When Malware Authors Study Algebra: The Group Theory Inside Bedep's DGA

A closer look at how Bedep used foreign exchange data and advanced math to generate hard-to-predict domains, making its command-and-control infrastructure more difficult for defenders to block and disrupt

Threat Research Team

PublishedApril 22, 2026

Read time

15 Minutes

When Malware Authors Study Algebra: The Group Theory Inside Bedep's DGA

Written by

Threat Research Team

PublishedApril 22, 2026

Read time

15 Minutes

Share this article

TLDR: Bedep was a malware family active mainly in 2014 and 2015 that used an unusually sophisticated domain generation algorithm, or DGA, to hide its command-and-control infrastructure. Instead of relying only on the date, it used real foreign exchange rates published by the European Central Bank, making its future domains much harder to predict in advance. Under the hood, the malware used ideas from group theory to generate a fixed set of unique domains without collisions, a rare example of advanced mathematics being applied directly in real-world malware.

Most domain generation algorithms are boring. A linear congruential generator, a date seed, some modular arithmetic, a character table -- seed = (seed * 0x41C64E6D + 0x3039) % 2^31, rinse, repeat. You reverse them in an afternoon, pre-compute next month's domains over lunch, and move on.

Bedep author implemented a number theory textbook inside a 32-bit DLL, and the result is one of the most mathematically elegant pieces of malware ever shipped.

This post is a deep dive into this unique engineering.

What is Bedep?

Bedep is an ad-fraud botnet that was active from late 2014 through 2015, delivered exclusively through the Angler exploit kit. When a Flash zero-day (CVE-2015-0311) was burning, Angler was dropping Bedep. The malware itself was a modular downloader focused on click fraud, but its infrastructure is what made it interesting. In early 2015, new variants appeared with a DGA for C2 resolution. A three-day sinkhole by Arbor Networks (ASERT) caught phone-homes from roughly 82,000 unique IPs, spread across every continent except -- notably -- Russia.

Dennis Schwarz originally reversed the DGA at ASERT, who published a proof-of-concept Python reimplementation and a detailed write-up titled "Bedep's DGA: Trading Foreign Exchange for Malware Domains." The original blog post has since been taken down from NETSCOUT's site, but survives on the Wayback Machine. The PoC lived at github.com/arbor/bedep_dga.

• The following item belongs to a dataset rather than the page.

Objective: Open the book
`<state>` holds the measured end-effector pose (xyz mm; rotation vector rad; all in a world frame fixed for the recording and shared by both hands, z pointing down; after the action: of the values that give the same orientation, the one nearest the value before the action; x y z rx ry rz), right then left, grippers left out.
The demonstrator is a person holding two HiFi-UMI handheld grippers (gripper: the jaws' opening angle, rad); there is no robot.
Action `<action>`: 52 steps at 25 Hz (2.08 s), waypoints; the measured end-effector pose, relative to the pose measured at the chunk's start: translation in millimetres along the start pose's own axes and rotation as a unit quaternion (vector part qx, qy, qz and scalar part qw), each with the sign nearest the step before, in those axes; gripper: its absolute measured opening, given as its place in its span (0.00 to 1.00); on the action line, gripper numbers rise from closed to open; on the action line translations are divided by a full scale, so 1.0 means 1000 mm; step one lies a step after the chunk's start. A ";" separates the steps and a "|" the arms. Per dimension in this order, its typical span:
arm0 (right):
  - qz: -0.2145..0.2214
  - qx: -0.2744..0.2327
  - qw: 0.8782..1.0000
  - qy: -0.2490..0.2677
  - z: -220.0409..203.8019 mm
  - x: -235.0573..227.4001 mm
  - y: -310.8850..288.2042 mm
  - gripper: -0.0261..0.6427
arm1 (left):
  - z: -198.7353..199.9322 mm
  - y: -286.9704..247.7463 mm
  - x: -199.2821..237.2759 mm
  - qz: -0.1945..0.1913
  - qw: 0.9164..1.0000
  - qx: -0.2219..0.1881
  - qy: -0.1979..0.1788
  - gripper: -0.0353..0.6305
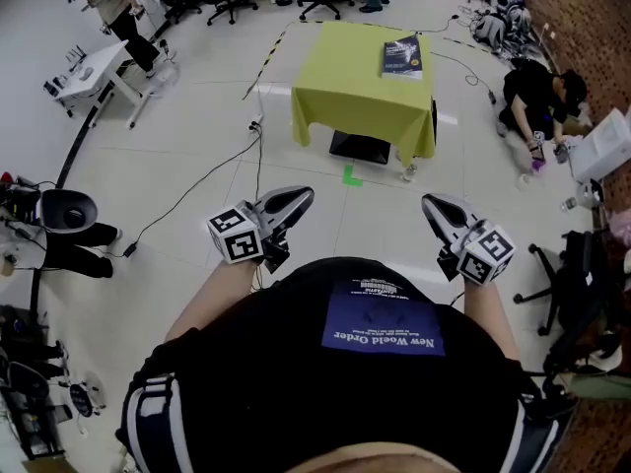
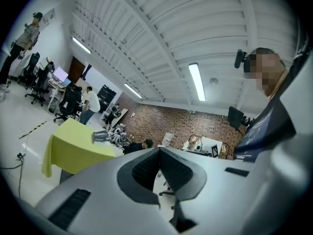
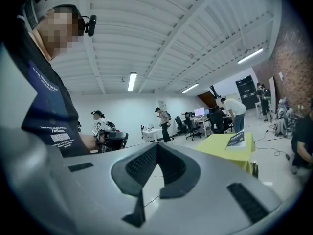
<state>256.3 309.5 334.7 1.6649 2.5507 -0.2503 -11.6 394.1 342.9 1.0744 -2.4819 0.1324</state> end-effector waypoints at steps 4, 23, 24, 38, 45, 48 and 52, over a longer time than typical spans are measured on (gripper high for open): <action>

Dennis got the algorithm working but noted that parts of it were opaque -- he called the core transform a "blackbox" and flagged the embedded table as "likely something Fermat number related." He was right. Let's open that box.

The ECB trick: Seeding a DGA from the financial markets

Before the math starts, Bedep needs a seed that both the bot and the botmaster can independently derive without communicating. Most DGAs use the date. Bedep uses the date and the global foreign exchange market.

The algorithm fetches two XML files from legitimate public services:

UTC time from earthtools.org/timezone/0/0 -- the current timestamp, converted to "days since year zero."
Euro foreign exchange reference rates from www.ecb.europa.eu/stats/eurofxref/eurofxref-hist-90d.xml -- the European Central Bank's daily publication of EUR conversion rates against 31+ world currencies, updated every business day.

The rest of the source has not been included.